Pizza Express owner pumps in £80m to help pay down debt pile
The Chinese owner of Pizza Express has announced plans to pump another £80 million into the restaurant chain as it struggles under a £1.1 billion debt mountain.
Hony Capital will use the cash injection to buy back debt owed to bondholders in 2022 and bolster Pizza Express’s balance sheet.
It comes as Pizza Express remains in crunch talks over its mammoth debt pile, but the group moved to assure it has “no plans” to shutter sites in the UK and Ireland.
The group has to pay the first instalment of its debt repayments, worth £465 million in secured bonds, by August 2021.
Its next repayment for £200 million in unsecured notes is due to be repaid by the following year.
The chain also owes another £467 million in loans from Hony, though these do not have to be repaid.
Hony has also been hit by its investment in troubled office provider WeWork, which has been embroiled in funding issues.
Restaurant chain Pizza Express insisted its 482 UK and Ireland estate were not under threat of closure, despite falling UK sales.
In its update on debt refinancing plans, recent trading figures showed UK and Ireland sales falling by 1.1% over the three months to September 29.
The chain said trading conditions in the casual dining sector were tough amid Brexit uncertainty and “fragile” consumer confidence.
It also revealed that group underlying earnings slumped 8.7% to £19.6 million in the third quarter.
Despite the trading pressures, Pizza Express said: “Approximately 95% of our UK & Ireland restaurants are profitable and there are no plans for closures outside the normal course of business.”
It recently hired advisers at corporate finance firm Houlihan Lokey to help with the debt talks with creditors.
Speculation began swirling around Pizza Express in the summer as news of the debt talks surfaced.

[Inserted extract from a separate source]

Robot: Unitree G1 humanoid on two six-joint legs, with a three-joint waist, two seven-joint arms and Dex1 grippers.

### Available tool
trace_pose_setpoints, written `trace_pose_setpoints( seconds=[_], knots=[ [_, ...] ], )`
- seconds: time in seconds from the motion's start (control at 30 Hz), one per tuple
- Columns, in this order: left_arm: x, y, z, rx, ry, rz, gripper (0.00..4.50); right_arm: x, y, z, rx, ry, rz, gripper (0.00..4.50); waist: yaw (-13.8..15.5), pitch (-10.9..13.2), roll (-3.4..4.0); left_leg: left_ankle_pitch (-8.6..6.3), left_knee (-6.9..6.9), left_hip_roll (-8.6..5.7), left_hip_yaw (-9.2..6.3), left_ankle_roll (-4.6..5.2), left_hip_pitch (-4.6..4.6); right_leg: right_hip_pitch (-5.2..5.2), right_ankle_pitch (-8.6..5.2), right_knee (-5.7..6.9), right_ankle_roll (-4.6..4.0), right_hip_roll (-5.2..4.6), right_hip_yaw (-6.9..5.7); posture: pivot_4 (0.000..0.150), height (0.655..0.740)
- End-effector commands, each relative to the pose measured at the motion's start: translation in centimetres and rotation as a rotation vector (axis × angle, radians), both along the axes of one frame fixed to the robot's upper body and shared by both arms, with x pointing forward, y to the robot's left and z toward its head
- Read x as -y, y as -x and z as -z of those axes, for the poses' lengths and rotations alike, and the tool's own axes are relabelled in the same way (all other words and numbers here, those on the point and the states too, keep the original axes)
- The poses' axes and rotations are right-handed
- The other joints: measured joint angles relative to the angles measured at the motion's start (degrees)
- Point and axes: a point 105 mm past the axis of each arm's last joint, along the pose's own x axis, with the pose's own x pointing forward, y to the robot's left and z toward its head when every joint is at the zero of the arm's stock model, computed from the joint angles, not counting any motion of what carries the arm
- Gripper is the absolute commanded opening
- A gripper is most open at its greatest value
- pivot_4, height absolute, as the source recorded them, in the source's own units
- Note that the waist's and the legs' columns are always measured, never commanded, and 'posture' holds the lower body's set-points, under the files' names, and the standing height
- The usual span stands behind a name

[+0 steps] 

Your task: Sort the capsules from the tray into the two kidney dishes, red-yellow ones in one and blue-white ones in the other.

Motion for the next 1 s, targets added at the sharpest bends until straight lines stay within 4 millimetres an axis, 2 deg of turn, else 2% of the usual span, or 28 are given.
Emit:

It had been touted as the next on the list of high street dining casualties, after Jamie’s Italian collapses and peers Prezzo and Carluccio’s all shuttered sites last year.
Sources close to Pizza Express have been quick to deny it is close to collapse or considering a company voluntary arrangement (CVA).
However, the firm said in its latest update that it continues to assess its “future funding options”, in terms of investment and working capital.
The group is meanwhile investing in a drive to revamp its UK and Ireland business, including restaurant refurbishments – which cost it £500,000 for five sites in the third quarter alone.
Its third quarter trading figures also showed that, as well as the UK challenges, its international business was hit by “disrupted trading” in Hong Kong, which has been rocked by increasingly violent pro-democracy protests.
It said while overseas like-for-like sales rose 4.7%, or 0.3% with currency movements stripped out, the division slipped to an underlying loss of £300,000, due in part to the Hong Kong woes.